[WHAT IS REQUIRED] Would you return, word for word, the lines of the data below from the line with "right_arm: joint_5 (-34" through the line with "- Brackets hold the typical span", and no others?

------ SUPPLIED DATA

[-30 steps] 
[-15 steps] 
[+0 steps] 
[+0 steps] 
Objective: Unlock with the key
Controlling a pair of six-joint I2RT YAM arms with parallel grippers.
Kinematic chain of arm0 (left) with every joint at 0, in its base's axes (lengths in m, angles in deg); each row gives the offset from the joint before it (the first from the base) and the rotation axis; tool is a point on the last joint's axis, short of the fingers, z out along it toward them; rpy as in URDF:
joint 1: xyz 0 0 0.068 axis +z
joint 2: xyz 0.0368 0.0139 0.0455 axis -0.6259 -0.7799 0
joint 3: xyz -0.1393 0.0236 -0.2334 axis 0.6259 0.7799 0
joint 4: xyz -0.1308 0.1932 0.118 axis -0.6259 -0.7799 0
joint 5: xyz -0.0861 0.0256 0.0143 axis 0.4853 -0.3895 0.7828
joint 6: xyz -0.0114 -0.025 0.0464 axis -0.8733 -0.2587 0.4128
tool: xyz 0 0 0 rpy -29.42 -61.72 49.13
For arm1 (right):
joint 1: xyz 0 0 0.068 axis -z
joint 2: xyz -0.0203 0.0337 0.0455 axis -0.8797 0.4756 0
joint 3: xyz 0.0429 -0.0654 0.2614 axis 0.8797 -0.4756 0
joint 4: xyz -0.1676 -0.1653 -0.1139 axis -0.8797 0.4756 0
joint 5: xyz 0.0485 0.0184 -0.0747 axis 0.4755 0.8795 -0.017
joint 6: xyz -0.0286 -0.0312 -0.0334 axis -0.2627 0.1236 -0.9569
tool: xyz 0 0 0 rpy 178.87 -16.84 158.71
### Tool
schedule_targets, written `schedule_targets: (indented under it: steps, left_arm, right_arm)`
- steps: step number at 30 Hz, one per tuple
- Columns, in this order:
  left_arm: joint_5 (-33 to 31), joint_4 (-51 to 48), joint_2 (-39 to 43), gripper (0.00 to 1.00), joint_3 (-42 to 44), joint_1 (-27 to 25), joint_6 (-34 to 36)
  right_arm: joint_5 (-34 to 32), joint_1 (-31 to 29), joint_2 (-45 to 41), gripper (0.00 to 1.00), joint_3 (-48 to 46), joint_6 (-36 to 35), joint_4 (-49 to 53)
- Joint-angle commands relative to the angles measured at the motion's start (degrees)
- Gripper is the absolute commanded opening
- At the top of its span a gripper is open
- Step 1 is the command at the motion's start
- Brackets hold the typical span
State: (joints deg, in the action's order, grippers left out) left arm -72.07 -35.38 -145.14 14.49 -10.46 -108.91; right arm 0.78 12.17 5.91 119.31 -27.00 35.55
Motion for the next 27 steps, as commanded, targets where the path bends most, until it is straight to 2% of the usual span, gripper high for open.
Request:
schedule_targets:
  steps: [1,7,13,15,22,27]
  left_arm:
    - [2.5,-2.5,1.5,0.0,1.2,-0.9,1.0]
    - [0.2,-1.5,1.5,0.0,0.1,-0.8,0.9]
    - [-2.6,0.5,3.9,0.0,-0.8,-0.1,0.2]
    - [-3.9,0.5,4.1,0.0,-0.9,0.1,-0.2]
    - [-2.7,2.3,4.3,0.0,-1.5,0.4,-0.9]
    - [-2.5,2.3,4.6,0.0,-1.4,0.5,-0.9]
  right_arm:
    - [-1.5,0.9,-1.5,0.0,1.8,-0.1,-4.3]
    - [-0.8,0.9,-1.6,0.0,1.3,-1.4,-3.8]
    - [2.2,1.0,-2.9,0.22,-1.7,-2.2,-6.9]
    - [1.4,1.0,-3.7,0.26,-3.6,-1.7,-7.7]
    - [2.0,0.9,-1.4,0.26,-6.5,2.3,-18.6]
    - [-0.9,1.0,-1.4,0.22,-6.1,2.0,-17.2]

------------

[RESPONSE BOX]
  right_arm: joint_5 (-34 to 32), joint_1 (-31 to 29), joint_2 (-45 to 41), gripper (0.00 to 1.00), joint_3 (-48 to 46), joint_6 (-36 to 35), joint_4 (-49 to 53)
- Joint-angle commands relative to the angles measured at the motion's start (degrees)
- Gripper is the absolute commanded opening
- At the top of its span a gripper is open
- Step 1 is the command at the motion's start
- Brackets hold the typical span

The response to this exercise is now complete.